Des élèves de Théodore-Monod dans les familles de leurs correspondants coréens.

Noah, par exemple, a créé des liens très forts avec son correspondant, qui l’a invité chez lui et lui a fait découvrir les joies du baseball, sport roi en Corée du Sud. « Pour entrer dans sa maison, il faut franchir trois portes et composer 10 000 codes, là-bas tout est hyper sécurisé, j’étais trop surpris », raconte l’ado. Tifany, elle, a été impressionnée par l’hygiène, le respect des codes de conduite (« personne ne traverse tant que le feu n’est pas vert, même s’il n’y a aucune voiture en vue ») et sur le fait que rien ne dépasse et que tout est organisé au millimètre près. « Dans l’hôtel où on résidait, on laissait nos chaussures en bazar devant les portes. Quand on revenait, le soir, elles étaient toutes soigneusement disposées deux par deux », s’étonne la jeune fille. Samy, lui, se souviendra de ce voyage toute sa vie. Son unique expérience à l’étranger avait été jusqu’ici l’Algérie, le pays d’origine de ses parents. « La nourriture, quand elle n’est pas trop épicée, est vraiment trop bonne et savoureuse.

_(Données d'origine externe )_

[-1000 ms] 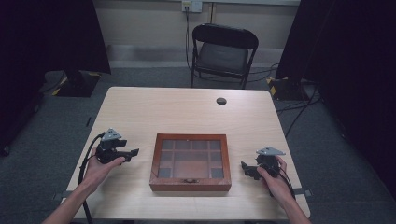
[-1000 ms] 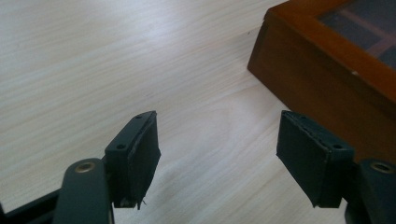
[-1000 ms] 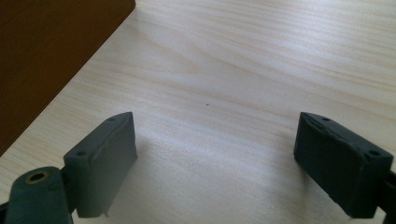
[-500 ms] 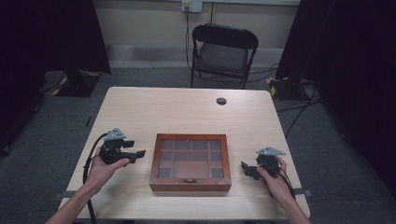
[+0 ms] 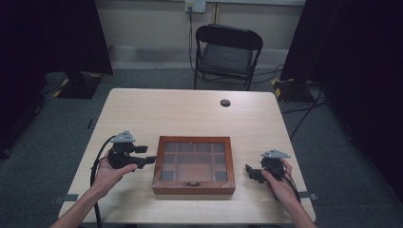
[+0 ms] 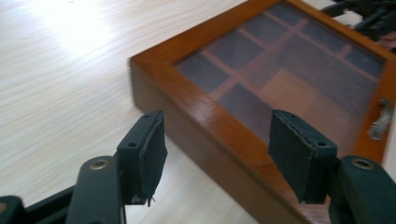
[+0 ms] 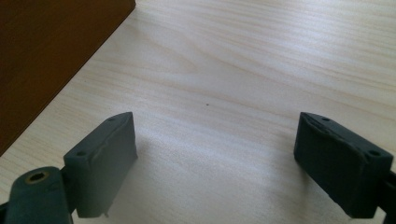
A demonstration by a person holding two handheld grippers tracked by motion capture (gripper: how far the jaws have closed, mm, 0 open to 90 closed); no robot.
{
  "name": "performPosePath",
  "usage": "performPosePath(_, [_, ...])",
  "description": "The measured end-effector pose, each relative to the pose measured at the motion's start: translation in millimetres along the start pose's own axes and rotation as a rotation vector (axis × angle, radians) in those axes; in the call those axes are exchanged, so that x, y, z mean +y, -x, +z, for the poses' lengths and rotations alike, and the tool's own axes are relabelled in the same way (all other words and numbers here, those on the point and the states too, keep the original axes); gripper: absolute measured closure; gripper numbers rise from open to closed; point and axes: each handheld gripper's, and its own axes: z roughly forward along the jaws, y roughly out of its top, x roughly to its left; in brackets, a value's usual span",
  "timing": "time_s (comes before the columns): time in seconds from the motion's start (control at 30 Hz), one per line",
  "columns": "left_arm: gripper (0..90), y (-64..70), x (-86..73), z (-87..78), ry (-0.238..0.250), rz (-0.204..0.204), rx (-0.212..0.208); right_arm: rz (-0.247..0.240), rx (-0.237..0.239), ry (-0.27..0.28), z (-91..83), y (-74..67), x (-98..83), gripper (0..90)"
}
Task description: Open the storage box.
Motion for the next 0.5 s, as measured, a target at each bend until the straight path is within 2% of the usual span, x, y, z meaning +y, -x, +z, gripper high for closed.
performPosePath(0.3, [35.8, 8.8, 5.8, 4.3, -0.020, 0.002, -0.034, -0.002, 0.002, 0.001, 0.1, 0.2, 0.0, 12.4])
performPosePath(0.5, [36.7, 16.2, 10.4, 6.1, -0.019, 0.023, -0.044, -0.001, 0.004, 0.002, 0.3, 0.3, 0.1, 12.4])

C’est dans les familles qu’on a le mieux mangé », rapporte-t-il.

Des souvenirs consignés dans les archives du collège

Si la plupart avaient déjà entendu parler de la Corée du Sud par le biais de sa pop culture et de ses séries au succès international comme Squid Game ou All Of Us Are Dead, aucun ne s’attendait à y mettre un jour les pieds. « Ce voyage leur a permis de se rendre compte de l’importance de certaines matières comme l’anglais pour communiquer à l’étranger, les maths, pour calculer un budget sur une durée déterminée, et le français, pour formuler par écrit ce qu’ils ont vécu sur place, autant de précieux souvenirs qui seront conservés dans les archives du collège et dans le PPFO (projet personnalisé de formation et d’orientation), un classeur dans lequel on retrouve les activités effectuées par les élèves de Segpa de la 6e à la 3e », souligne Anthony.

La journée touche à sa fin mais avant cela, l’animatrice de La Case propose un dernier exercice. Sur des post-it de couleur, elle demande à chaque participant d’écrire les points et événements du séjour, tant sur la rencontre avec la population que sur la vie en groupe, qui ont provoqué chez eux un sentiment de gêne, de joie et de surprise. Et Samy de s’exécuter aussitôt. « La gêne, je l’ai ressentie quand on a fait une initiation de taekwondo devant 200 personnes. La joie quand on a fait connaissance par hasard avec un Coréen qui avait vécu à Marseille et qui parlait français. Et la surprise quand j’ai découvert que leurs toilettes étaient hyper modernes. Vous vous rendez compte, les sièges étaient chauffants ! » Éclats de rire dans la salle.